However, this study also has limitations. One particular challenge is the inability to differentiate between acute and delayed phases of nausea and vomiting since the data were obtained solely from prescriptions rather than detailed patient medical records. In our analysis, we only considered the overall phase of each cycle (acute plus delayed phases), and the differences in prescription patterns between acute and delayed CINV remain unclear. Another limitation is that there may be bias in sampling. The majority of hospitals included in our study are tertiary hospitals located in large cities, which may not accurately represent the prescription patterns for Chinese patients receiving HEC in less economically developed and rural areas. A third limitation is that due to the limited number of patients receiving AGA therapy, we were unable to assess the impact of dose, frequency, and duration of antiemetic drugs on achieving complete symptom control. These topics are important and will be explored in further research.

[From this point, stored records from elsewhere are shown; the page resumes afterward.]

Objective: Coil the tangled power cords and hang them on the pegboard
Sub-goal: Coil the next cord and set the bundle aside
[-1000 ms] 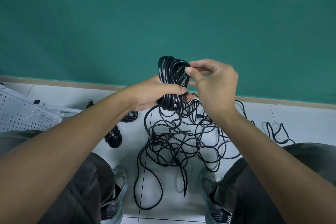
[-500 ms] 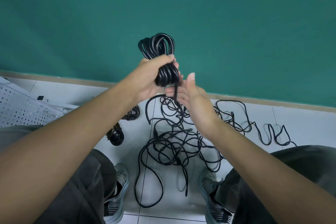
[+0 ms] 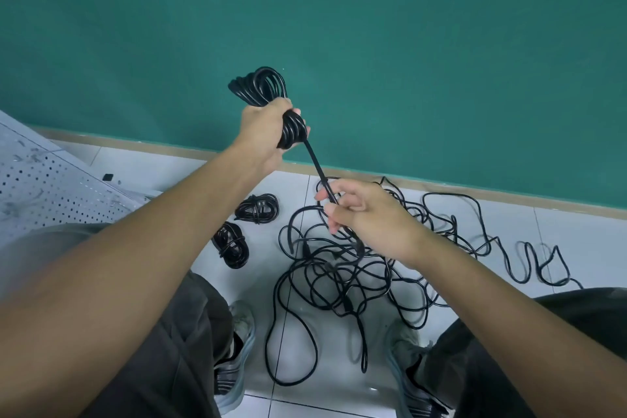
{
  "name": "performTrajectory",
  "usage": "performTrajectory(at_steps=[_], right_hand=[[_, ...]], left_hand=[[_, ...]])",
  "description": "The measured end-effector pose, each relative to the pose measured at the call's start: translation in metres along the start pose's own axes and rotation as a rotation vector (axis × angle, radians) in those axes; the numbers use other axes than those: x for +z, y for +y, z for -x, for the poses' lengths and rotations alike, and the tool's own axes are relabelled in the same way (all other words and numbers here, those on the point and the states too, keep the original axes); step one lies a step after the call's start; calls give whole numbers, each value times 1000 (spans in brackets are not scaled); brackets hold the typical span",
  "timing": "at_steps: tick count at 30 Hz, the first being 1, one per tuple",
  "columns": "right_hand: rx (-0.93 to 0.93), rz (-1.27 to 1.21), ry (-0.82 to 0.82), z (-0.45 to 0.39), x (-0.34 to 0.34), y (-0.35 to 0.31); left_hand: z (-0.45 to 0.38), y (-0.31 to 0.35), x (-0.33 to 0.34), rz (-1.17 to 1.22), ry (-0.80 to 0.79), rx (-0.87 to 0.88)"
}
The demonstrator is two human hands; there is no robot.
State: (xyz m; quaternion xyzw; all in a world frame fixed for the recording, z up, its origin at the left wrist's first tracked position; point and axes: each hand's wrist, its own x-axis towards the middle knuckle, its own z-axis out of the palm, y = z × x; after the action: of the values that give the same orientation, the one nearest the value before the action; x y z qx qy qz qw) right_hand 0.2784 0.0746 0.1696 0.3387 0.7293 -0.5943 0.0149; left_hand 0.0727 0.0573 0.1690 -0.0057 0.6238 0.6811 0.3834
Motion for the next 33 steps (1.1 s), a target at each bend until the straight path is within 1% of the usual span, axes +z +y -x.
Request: performTrajectory(at_steps=[4, 6, 7, 9, 11, 14, 18, 20, 23, 25, 28, 30, 33], right_hand=[[-30, 103, 13, -1, -7, 4], [-89, 211, 3, 2, -14, 2], [-121, 245, 0, 4, -17, -1], [-182, 262, 35, 8, -23, -5], [-229, 229, 137, 7, -31, -6], [-249, 148, 263, 0, -42, -6], [-202, 24, 373, -3, -48, -7], [-189, 26, 445, -3, -48, -7], [-160, 80, 540, -4, -48, -8], [-160, 118, 605, -3, -47, -7], [-159, 147, 659, -2, -47, -8], [-156, 93, 633, -2, -48, -9], [-138, -116, 526, -4, -51, -6]], left_hand=[[-3, -6, 3, -113, 66, 59], [-3, -11, 4, -164, 35, 69], [-2, -15, 3, -218, -5, 77], [1, -23, 2, -357, -143, 112], [3, -29, 0, -483, -326, 144], [11, -33, 0, -559, -564, 154], [34, -31, 6, -609, -757, 66], [45, -31, 8, -616, -824, 10], [48, -32, 11, -558, -864, -85], [46, -31, 11, -531, -921, -128], [45, -26, 10, -554, -998, -114], [42, -26, 9, -571, -977, -91], [36, -24, 6, -461, -921, -118]])
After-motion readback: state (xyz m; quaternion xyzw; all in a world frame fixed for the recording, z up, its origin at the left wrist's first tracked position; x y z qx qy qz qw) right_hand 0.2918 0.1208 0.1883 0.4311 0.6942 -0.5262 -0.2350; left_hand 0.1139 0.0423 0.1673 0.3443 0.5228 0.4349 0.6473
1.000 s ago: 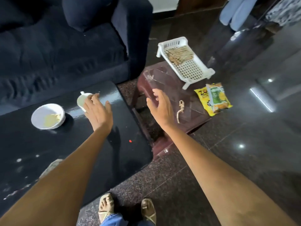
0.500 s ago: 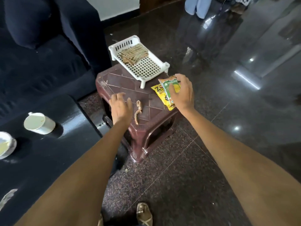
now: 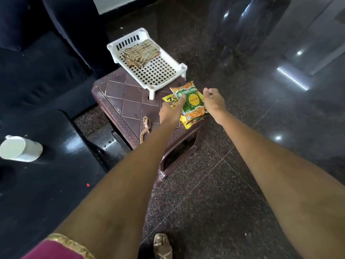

In conclusion, this study highlights a significant discrepancy between guideline recommendations and the actual practice of antiemetic treatments in China. Only 8.1% of cisplatin‐based chemotherapy regimens adhered to the recommended antiemetic guideline combinations, which may further reduce when evaluating dose, frequency, and duration. The low adherence may be attributed to factors such as high cost of new antiemetics, off‐label use of certain antiemetic agents, underestimation of the emetogenic potential of specific chemotherapeutic drugs, and insufficient awareness of appropriate antiemetic therapy among oncologists. Therefore, policymakers and healthcare providers should pay more attention and take immediate measures to improve the management of CINV in cancer patients.

AUTHOR CONTRIBUTIONS

Xia Si: Data curation (lead); formal analysis (lead); writing – original draft (lead). Hongyan Zhang: Data curation (supporting); formal analysis (supporting); software (lead). Qingming Ding: Data curation (supporting); methodology (lead). Gang Liu: Software (supporting); supervision (lead). Lin Huang: Conceptualization (equal); funding acquisition (lead); validation (equal); writing – review and editing (equal). Xin Sun: Conceptualization (equal); validation (equal); writing – review and editing (equal).

FUNDING INFORMATION

This work was supported by grants from Peking University People's Hospital, China (2024‐Z‐13).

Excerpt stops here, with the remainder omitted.